The tragic incident marked a pivotal juncture in the trajectory of Norwegian Black Metal, intensifying the focus on themes of morbidity, violence, and anti-Christian sentiment. Despite the personal trauma and public controversy, Mayhem was not silenced. The band continued to play, recruiting Attila Csihar as their new vocalist and Varg Vikernes, known as Count Grishnackh of Burzum, as their new bassist, and thus, Mayhem’s tumultuous journey carried on.

The Fatal Conflict Between Euronymous and Vikernes

The world of Norwegian Black Metal was a cauldron of rivalries, none more ominous than that between Mayhem’s Euronymous and their new bassist, Varg Vikernes. The two were prominent figures within the black metal scene, and their contentious relationship was destined for a tragic climax.

Euronymous was a central figure in the community, owning a record store named “Helvete”, Norwegian for Hell. This establishment became a notorious gathering spot for the black metal scene. Adding to his influence, he launched his own record label, Deathlike Silence Productions.

The scene, however, was spiraling into darker territories under the sway of Euronymous and others. They veered towards criminal activities that included acts of arson, particularly the burning of churches, and vandalism. Vikernes was deeply enmeshed in these activities. In an interview, he candidly confessed to the acts, claiming they were a form of rebellion against Christianity and were designed to sow fear and discord.

The simmering tension between Euronymous and Vikernes boiled over in August 1993. According to Vikernes, Euronymous plotted a grisly scheme to attack him with an electroshock weapon, tie him up, and then kidnap and murder him. Allegedly, Euronymous planned to film the torture and death, creating a horrific snuff film.

In a twist of fate, on the night of August 10, 1993, Vikernes and his accomplice, Snorre ‘Blackthorn’ Ruch, drove from Bergen to Euronymous’s apartment in Oslo, where a violent confrontation took place. Euronymous was brutally stabbed to death. Vikernes insisted it was an act of self-defense.

Found outside his apartment, Euronymous bore the marks of a savage attack: 23 stab wounds, with 2 to the head, 5 to the neck, and 16 to the back. His shocking death reverberated through the Norwegian music scene, sending it into a whirlwind of fear, scrutiny, and media frenzy.

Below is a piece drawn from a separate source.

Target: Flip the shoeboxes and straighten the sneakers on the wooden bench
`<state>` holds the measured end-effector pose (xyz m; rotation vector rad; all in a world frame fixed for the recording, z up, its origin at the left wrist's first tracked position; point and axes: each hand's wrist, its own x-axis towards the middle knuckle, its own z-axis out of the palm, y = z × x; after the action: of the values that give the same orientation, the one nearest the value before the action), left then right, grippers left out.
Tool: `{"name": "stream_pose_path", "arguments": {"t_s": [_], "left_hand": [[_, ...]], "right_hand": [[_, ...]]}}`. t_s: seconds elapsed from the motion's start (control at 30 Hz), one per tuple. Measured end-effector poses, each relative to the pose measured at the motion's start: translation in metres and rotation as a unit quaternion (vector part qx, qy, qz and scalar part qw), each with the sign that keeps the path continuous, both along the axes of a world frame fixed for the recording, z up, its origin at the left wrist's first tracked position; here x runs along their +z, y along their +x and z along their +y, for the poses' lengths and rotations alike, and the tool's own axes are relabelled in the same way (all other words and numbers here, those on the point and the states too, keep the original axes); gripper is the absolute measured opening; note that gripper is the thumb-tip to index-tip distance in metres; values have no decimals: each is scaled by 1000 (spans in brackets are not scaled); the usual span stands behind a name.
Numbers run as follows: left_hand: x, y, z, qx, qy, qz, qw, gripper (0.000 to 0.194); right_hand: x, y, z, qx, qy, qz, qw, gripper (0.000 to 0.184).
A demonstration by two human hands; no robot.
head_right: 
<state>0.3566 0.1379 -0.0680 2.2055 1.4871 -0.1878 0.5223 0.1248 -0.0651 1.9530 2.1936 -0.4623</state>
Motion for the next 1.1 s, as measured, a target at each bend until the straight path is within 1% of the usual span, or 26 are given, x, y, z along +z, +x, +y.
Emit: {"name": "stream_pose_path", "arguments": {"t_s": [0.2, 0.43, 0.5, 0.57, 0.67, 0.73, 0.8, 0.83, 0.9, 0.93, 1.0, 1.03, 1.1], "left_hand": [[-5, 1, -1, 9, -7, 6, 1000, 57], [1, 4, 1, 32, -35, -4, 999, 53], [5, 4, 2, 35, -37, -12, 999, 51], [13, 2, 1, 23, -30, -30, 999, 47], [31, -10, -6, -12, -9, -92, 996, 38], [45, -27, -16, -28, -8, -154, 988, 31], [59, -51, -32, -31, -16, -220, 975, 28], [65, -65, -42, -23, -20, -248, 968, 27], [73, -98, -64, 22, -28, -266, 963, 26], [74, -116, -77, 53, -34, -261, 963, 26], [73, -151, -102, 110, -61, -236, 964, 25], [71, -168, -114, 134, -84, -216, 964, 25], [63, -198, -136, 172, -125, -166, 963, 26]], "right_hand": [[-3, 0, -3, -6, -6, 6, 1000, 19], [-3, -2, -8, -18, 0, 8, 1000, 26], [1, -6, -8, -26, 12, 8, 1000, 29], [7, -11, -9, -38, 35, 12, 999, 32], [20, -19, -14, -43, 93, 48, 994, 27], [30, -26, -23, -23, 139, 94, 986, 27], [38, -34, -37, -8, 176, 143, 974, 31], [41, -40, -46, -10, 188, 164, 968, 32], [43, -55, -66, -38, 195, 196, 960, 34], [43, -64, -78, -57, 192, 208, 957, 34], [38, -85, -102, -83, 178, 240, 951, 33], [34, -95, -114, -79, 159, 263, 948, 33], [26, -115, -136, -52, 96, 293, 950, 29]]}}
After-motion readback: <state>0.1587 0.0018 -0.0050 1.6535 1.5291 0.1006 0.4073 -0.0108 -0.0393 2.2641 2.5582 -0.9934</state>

The Trial and Aftermath of Euronymous’s Murder

In the aftermath of the brutal murder of Euronymous, Varg Vikernes was arrested on August 19, 1993. Alongside the charges for the murder of his bandmate, Vikernes was also charged with arson and possession of explosives. Snorre ‘Blackthorn’ Ruch, who had accompanied Vikernes on the fatal night, was also arrested and charged as an accomplice to the murder.

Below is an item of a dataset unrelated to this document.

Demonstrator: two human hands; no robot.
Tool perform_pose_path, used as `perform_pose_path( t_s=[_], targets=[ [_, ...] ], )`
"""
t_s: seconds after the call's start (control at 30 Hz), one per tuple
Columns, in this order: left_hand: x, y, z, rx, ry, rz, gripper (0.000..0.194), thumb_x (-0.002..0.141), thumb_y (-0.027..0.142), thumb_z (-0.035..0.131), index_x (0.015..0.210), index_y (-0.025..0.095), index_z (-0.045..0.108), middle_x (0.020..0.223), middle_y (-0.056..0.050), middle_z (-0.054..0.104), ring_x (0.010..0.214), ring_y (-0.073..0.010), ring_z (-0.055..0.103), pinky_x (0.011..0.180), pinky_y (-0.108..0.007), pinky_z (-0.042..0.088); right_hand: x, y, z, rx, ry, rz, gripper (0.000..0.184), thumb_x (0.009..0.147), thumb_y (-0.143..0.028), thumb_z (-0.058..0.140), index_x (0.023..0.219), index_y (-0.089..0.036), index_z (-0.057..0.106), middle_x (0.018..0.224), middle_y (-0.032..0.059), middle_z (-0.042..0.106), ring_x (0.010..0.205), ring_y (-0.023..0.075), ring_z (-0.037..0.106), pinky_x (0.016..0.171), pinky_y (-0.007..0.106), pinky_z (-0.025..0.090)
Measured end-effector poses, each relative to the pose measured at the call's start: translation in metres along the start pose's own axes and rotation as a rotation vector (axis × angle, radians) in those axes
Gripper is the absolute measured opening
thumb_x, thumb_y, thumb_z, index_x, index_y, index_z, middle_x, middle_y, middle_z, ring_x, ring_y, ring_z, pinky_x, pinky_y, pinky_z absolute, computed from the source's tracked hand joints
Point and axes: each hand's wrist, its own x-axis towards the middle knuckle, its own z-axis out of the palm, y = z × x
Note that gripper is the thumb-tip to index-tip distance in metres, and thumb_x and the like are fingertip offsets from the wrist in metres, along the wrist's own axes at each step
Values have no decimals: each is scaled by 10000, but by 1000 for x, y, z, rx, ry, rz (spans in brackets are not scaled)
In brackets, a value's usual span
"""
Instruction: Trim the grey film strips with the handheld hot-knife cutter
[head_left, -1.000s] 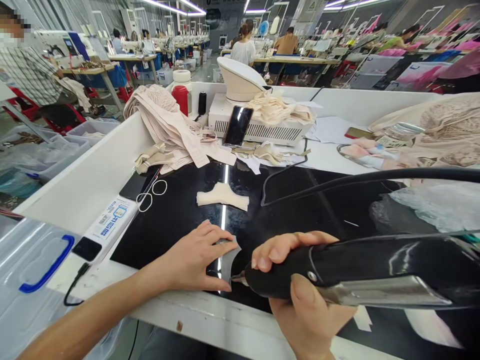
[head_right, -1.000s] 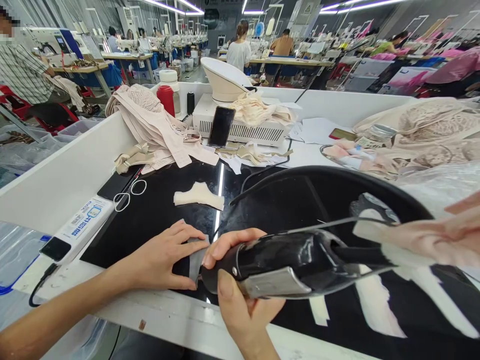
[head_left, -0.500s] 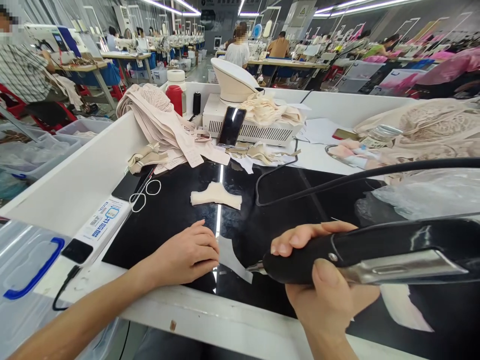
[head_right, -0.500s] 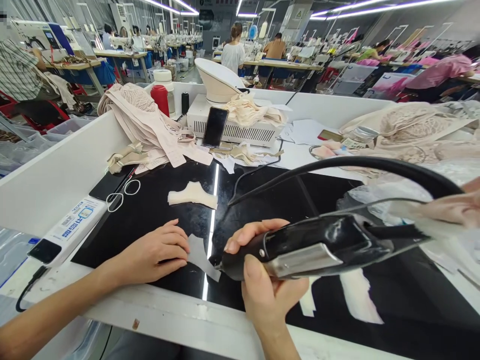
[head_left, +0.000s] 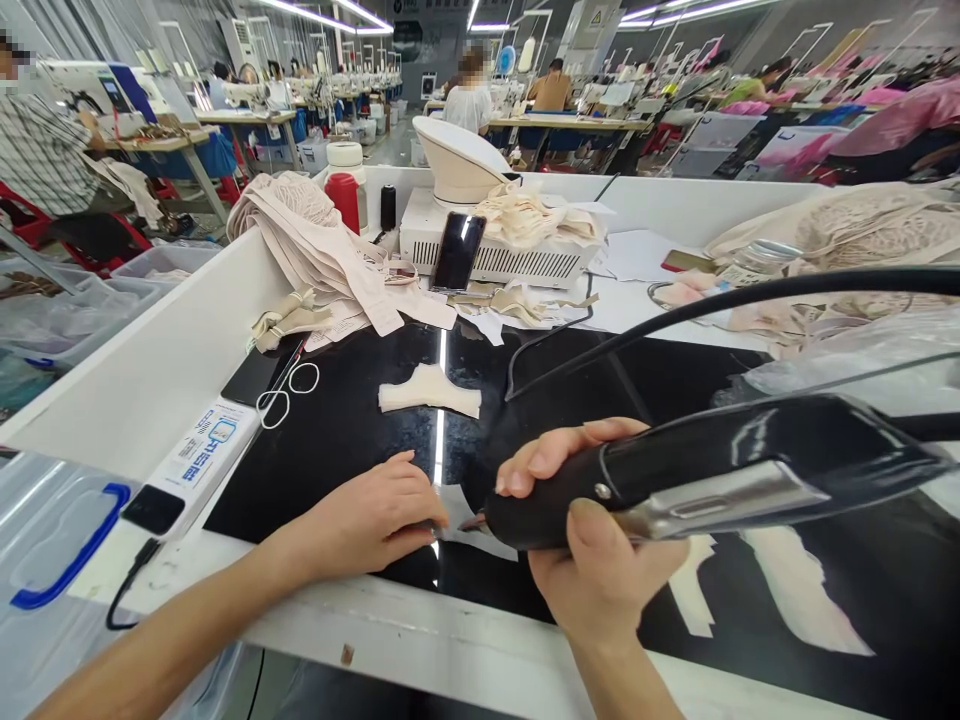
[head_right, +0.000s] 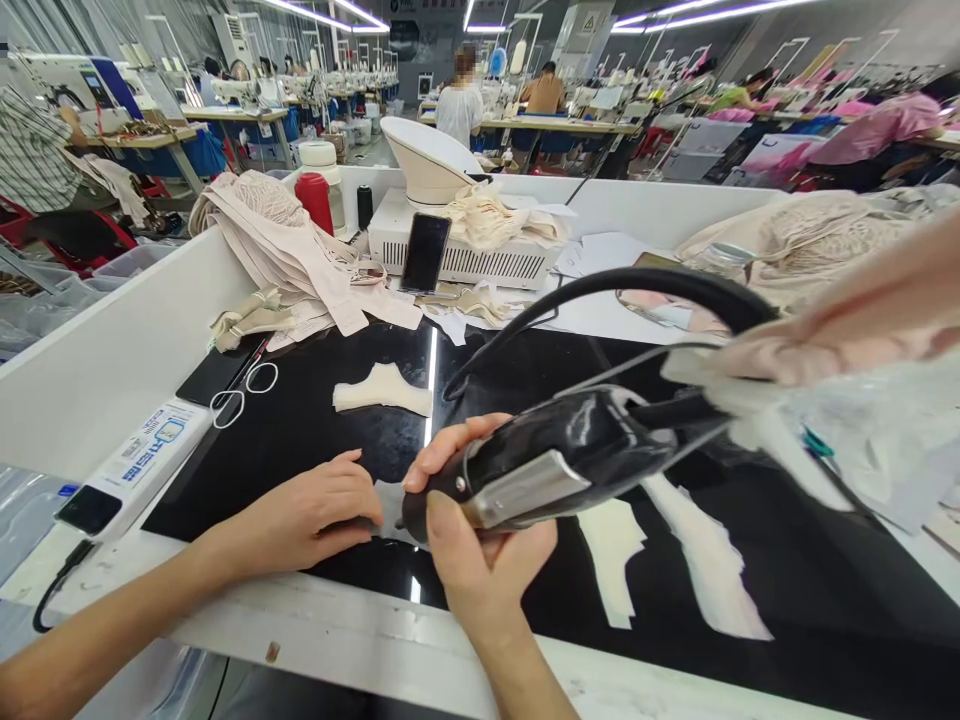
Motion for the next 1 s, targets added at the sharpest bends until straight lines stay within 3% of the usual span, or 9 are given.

During the court proceedings, Vikernes displayed a chilling lack of remorse. Despite his steadfast claim that he had acted in self-defense, the court dismissed his argument. In May 1994, the verdict was delivered – Vikernes was found guilty of murder and arson, receiving a sentence of 21 years in prison, the maximum term under Norwegian law.

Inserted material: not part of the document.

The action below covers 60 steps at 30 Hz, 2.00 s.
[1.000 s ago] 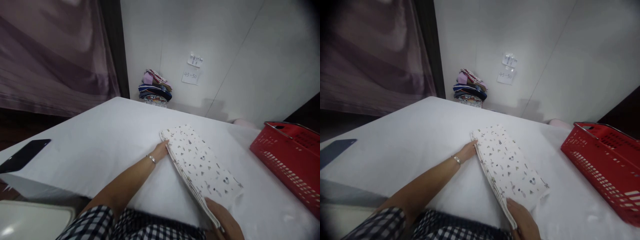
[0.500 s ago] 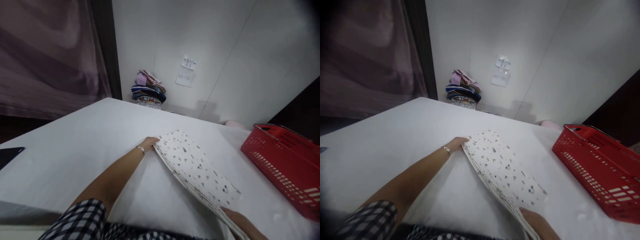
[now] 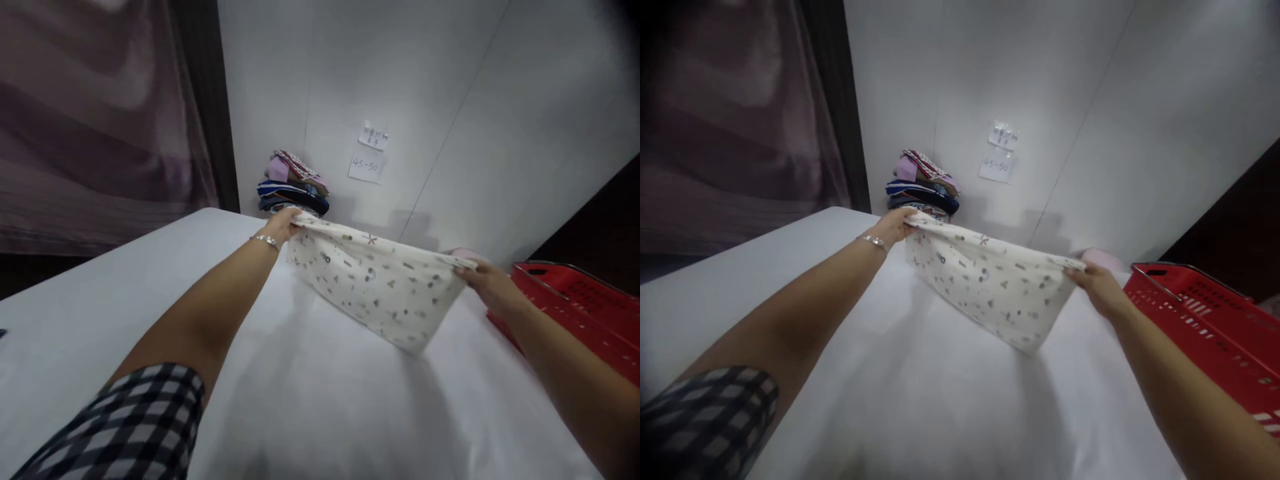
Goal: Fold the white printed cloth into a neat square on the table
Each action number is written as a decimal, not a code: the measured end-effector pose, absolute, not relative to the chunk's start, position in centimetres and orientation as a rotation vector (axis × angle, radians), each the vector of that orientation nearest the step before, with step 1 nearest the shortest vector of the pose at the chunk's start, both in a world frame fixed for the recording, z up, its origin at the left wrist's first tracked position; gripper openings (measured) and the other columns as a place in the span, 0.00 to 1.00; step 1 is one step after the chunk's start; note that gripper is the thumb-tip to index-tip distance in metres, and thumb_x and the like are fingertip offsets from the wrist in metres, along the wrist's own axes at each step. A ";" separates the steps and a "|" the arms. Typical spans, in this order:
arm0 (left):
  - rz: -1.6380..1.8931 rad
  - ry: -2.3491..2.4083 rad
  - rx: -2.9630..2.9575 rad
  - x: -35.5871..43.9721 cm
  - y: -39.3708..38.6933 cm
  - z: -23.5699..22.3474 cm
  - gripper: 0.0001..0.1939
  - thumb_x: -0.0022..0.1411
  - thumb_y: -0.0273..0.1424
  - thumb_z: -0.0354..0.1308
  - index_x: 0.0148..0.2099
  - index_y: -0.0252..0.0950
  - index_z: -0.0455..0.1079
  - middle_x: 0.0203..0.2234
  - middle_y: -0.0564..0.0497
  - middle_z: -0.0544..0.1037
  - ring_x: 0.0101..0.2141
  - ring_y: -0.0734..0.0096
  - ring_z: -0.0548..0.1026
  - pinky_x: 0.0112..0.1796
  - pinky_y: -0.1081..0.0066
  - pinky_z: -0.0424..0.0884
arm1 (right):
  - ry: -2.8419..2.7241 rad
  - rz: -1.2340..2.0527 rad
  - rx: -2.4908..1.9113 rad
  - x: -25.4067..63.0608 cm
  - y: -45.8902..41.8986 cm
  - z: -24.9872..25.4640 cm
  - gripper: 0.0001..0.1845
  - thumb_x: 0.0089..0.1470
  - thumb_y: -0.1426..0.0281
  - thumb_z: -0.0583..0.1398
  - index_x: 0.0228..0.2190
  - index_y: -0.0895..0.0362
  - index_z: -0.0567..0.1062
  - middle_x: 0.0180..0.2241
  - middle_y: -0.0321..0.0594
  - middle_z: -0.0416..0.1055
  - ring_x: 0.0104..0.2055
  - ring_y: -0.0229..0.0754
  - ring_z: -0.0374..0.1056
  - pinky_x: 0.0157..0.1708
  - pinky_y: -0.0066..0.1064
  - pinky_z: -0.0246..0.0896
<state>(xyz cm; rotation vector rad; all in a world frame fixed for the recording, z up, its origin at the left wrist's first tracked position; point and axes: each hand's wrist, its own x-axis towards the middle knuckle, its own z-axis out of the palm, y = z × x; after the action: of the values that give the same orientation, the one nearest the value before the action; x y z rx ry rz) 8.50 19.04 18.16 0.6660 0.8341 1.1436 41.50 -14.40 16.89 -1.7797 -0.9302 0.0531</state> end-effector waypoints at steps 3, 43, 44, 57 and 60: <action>1.259 0.891 0.686 8.9 21.5 21.4 0.10 0.55 0.18 0.56 0.41 0.29 0.66 0.25 0.51 0.72 0.30 0.74 0.73 0.35 0.71 0.74 | -1.026 0.104 -1.636 42.8 -8.2 19.1 0.25 0.37 0.51 0.65 0.37 0.52 0.76 0.32 0.40 0.74 0.37 0.46 0.70 0.39 0.41 0.66; 0.635 1.794 2.136 -6.8 -0.3 0.5 0.23 0.56 0.37 0.54 0.54 0.37 0.66 0.51 0.43 0.71 0.49 0.56 0.69 0.47 0.62 0.65 | -1.825 -0.063 -2.010 36.2 -22.8 -4.2 0.22 0.45 0.76 0.51 0.41 0.53 0.76 0.47 0.41 0.74 0.55 0.52 0.64 0.56 0.53 0.54; 0.723 1.735 2.221 -6.9 -0.5 0.2 0.21 0.58 0.36 0.54 0.52 0.36 0.68 0.50 0.43 0.71 0.50 0.56 0.68 0.49 0.62 0.63 | -1.838 -0.093 -2.069 35.4 -22.9 -3.8 0.25 0.44 0.78 0.51 0.43 0.52 0.75 0.49 0.40 0.72 0.57 0.54 0.62 0.57 0.56 0.51; 0.866 1.056 2.558 -2.7 -2.2 -2.3 0.10 0.63 0.32 0.52 0.38 0.40 0.75 0.38 0.49 0.78 0.43 0.62 0.70 0.47 0.59 0.60 | -2.011 0.102 -1.604 20.3 -11.8 -0.7 0.14 0.59 0.68 0.52 0.34 0.52 0.78 0.38 0.41 0.76 0.42 0.47 0.68 0.45 0.40 0.61; 0.866 1.060 2.567 -2.6 -2.0 -3.0 0.09 0.63 0.32 0.53 0.40 0.40 0.75 0.40 0.48 0.77 0.44 0.62 0.70 0.47 0.60 0.61 | -2.022 0.059 -1.680 19.4 -10.6 -1.4 0.13 0.58 0.69 0.53 0.35 0.53 0.78 0.38 0.42 0.75 0.42 0.48 0.66 0.44 0.40 0.59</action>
<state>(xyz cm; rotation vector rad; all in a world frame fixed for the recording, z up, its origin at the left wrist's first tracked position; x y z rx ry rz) -2.62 -1.97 -3.03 2.5667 1.0604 0.8664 19.42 -10.63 -1.38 -1.6797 -2.0222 0.0593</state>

Behind bars, Vikernes continued his musical endeavors with his solo project, Burzum. Despite the limitations of his prison environment, he managed to release several albums, some of which were recorded using a synthesizer, as he was not permitted to use conventional instruments.

After serving 15 years, Vikernes was released on parole in 2009. He then relocated to France and resumed his musical career. Snorre ‘Blackthorn’ Ruch, having received a lighter sentence for his role as an accomplice, was released in 2003 and also returned to the music scene.

Euronymous’s death left a significant void in Mayhem. Despite losing their founding member and key songwriter, the remaining members chose to persevere. They completed the recording of the album “De Mysteriis Dom Sathanas” that Euronymous had begun, releasing it in 1994.

The murder of Euronymous brought an end to the most violent chapter in the history of Norwegian Black Metal, but it forever imprinted a dark, indelible mark on the genre’s image and reputation.